### What you have to do:
All lines from the one containing "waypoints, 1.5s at" through the last line of the listing should be given again exactly, with no pictures.
=== Section Start ===
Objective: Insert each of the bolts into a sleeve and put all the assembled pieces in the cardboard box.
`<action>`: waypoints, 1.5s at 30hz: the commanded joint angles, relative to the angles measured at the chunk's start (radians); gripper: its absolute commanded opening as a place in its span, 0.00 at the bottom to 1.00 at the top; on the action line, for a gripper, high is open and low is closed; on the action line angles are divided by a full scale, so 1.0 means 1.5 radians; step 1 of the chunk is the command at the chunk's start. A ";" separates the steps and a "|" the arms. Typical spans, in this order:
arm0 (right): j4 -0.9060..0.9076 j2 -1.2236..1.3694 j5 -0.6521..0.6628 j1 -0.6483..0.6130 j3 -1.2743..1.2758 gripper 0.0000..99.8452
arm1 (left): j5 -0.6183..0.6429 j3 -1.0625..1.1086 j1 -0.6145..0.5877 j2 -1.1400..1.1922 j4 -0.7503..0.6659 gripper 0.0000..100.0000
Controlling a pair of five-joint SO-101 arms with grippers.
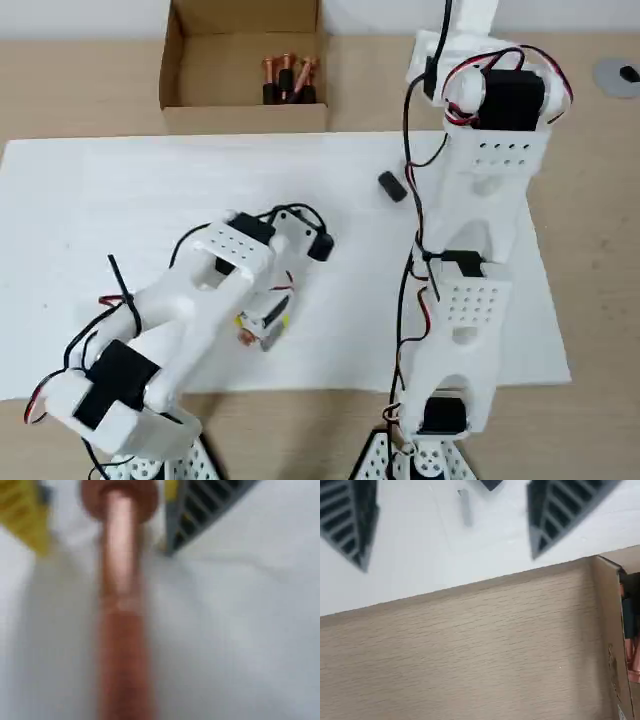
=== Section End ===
### Exercise output:
`<action>`: waypoints, 1.5s at 30hz: the commanded joint angles, relative to the angles measured at the chunk's start (radians); gripper: its absolute commanded opening as a place in its span, 0.00 at the bottom to 1.00 at the top; on the action line, for a gripper, high is open and low is closed; on the action line angles are divided by a full scale, so 1.0 means 1.5 radians; step 1 of the chunk is the command at the chunk's start. A ";" separates the steps and a "|" the arms. Typical spans, in this order:
arm0 (right): j4 -0.9060..0.9076 j2 -1.2236..1.3694 j5 -0.6521..0.6628 j1 -0.6483..0.6130 j3 -1.2743..1.2758 gripper 0.0000..99.8452
arm1 (left): j5 -0.6183..0.6429 j3 -1.0625..1.1086 j1 -0.6145..0.5877 j2 -1.1400..1.1922 j4 -0.7503..0.6659 gripper 0.0000..100.0000
Controlling a pair of five-joint SO-101 arms with grippers.

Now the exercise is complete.